Genderfluidity and The Importance of Magic in the Viking Age: 750-1050 BCE

Written by Han Slater

Jacob Bell offers a different approach to interpreting the past as he begins with an introduction of the storming of Capitol Hill in the U.S.A on January 6th, 2021. A strange event to consider when approaching the subject of queer Vikings and women from 750-1050 CE. Nevertheless, Bell explains how symbols, iconography, and religious aspects of practitioners of Heathenism and Ásatrú (“belief in the Æsir”); are abused by the alt-right. With any radical group that twists religion comes anxiety for those who worship and practice Ásatrú, who do not share these alt-right views and are lumped together with neo-Nazis and fascist groups. Bell’s paper seeks to decenter socially constructed categories of gender and sexuality encouraged by post-modern European ideas by subverting them through the Viking-Age understanding of magic and sorcery. Bell uses insights provided by recent scholarship to denounce the white supremacist and authoritarianism beliefs by demonstrating that originally these symbols were subversive and queer to the Viking Age. 

Understanding gender and how people determined gender roles in the Viking era are vastly different from modern interpretations; therefore, we must tread with caution when considering the concept of gender and the past. Thankfully, Bell provides two definitions for the terms hvatr and blauðr, used in the Viking Age. First, hvatr and blauðr once expressed how bold, vigorous, and masculine were versus how soft, weak, and feminine, respectively. These were characteristics and traits that anyone could harbor rather than a firm gender binary. Gender was viewed as a scale based on life stages or actions: cowardice versus bravery in battle, youth versus old age, health versus infirmity, freedom versus slavery. The spectrum that is gender seems to be thoroughly understood in Bell’s article when applied to the Viking Age, especially in the discussion of grave goods from Marianne Moen’s analysis of grave goods surrounding funerary landscapes in Scandinavia and Moen’s exploration of samples from graves in Norway.

Bell’s article demonstrates how scholars discuss archeological evidence and literary texts provide insight into how queer and genderless Old Norse society was but is being misrepresented by the alt-right today. A critical choice of knowledge that Bell uses is from Ing-Marie Back Danielsson, who suggests that Viking‐Age burials are impossible to “sex” or “gender.” Viking Age graves are hard to gender because the concept of a binary system based on the presence of specific genitalia was an invention of the 18th century and thus not applicable to a society that may have articulated gender or sex through any other number of somatic markers. As mentioned previously, the language of hvatr and blauðr defines individuals with feminine or masculine characteristics. However, another word that Bell says is ergi (adj. argr or ragr), which seemingly has multiple meanings surrounding sexual acts. One interpretation is that it describes a man who willingly or unwillingly performs the passive/submissive role in same-sex acts, or it could encapsulate the ceremonial practice of nið (“nith”), which is to insult one’s opponent on the battlefield. 

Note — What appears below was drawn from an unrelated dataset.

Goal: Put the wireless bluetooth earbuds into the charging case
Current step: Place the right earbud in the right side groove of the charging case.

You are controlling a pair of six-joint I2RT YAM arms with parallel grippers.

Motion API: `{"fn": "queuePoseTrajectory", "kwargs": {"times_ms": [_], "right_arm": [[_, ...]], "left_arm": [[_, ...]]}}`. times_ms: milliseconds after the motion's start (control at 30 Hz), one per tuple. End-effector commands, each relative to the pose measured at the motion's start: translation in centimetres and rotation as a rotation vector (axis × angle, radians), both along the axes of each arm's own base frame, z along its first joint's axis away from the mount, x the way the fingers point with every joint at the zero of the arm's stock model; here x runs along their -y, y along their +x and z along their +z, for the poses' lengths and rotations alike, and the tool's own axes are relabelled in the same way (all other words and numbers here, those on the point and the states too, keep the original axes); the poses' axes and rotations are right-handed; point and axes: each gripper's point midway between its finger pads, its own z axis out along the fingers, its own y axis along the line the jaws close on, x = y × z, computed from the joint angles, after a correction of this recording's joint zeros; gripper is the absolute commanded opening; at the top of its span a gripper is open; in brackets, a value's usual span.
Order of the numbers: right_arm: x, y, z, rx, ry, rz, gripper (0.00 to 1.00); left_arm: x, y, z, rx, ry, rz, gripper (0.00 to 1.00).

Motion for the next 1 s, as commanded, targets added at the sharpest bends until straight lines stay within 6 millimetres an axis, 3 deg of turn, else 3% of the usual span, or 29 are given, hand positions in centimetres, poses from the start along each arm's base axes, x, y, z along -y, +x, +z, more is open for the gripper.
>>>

Bell discusses how Old Norse symbolism is used to justify alt-right groups and how these homophobic and racist groups misrepresent them. Bell’s sources provide a queer context to the Scandinavian cultures and how gender binaries were a fluid spectrum and not rigid social boundaries. Instead, gender is classified as a fluid spectrum because the descriptive word choices used in Old Norse society led to this confusion surrounding the women and men that lived in the Viking age. Bell’s sources agree that sexual regimes were prioritized over biological or cultural impositions. As a result, Viking men and women understood that men, women, and non-binary individuals could embody all these characteristics during the Viking Age.

Bell concluded that magic in the Viking Age held the potential and represented one possible way for people to defy social norms, cross boundaries, and ultimately negotiate their socio‐sexual identity in an epoch marked by fluidity and exchange. Queerness in the Viking Age, when considering same-sex relationships, was potentially condemned, as mentioned with the argr system, but still embodied and subverted itself within the hvtar system.

Still, there is some ambiguity between queer Vikings and the argr system because of its multiple word associations. It is also essential to understand the origins of magic and spirituality when considering social roles within the Viking Age, which Bell provides enough foundational research to explore further. Bell delivers a sharp and well-rounded insight into the topic of queerness, women, and gendered history when considering Vikings. Perhaps, this will be a topic of further exploration for you, dear reader, as it was for me. 

Bibliography

Bell, Jacob. (2021). “Magic, Genderfluidity, and Queer Vikings, ca. 750‐1050.” History Compass 19, no. 5.: 1–9. doi:10.1111/hic3.12657.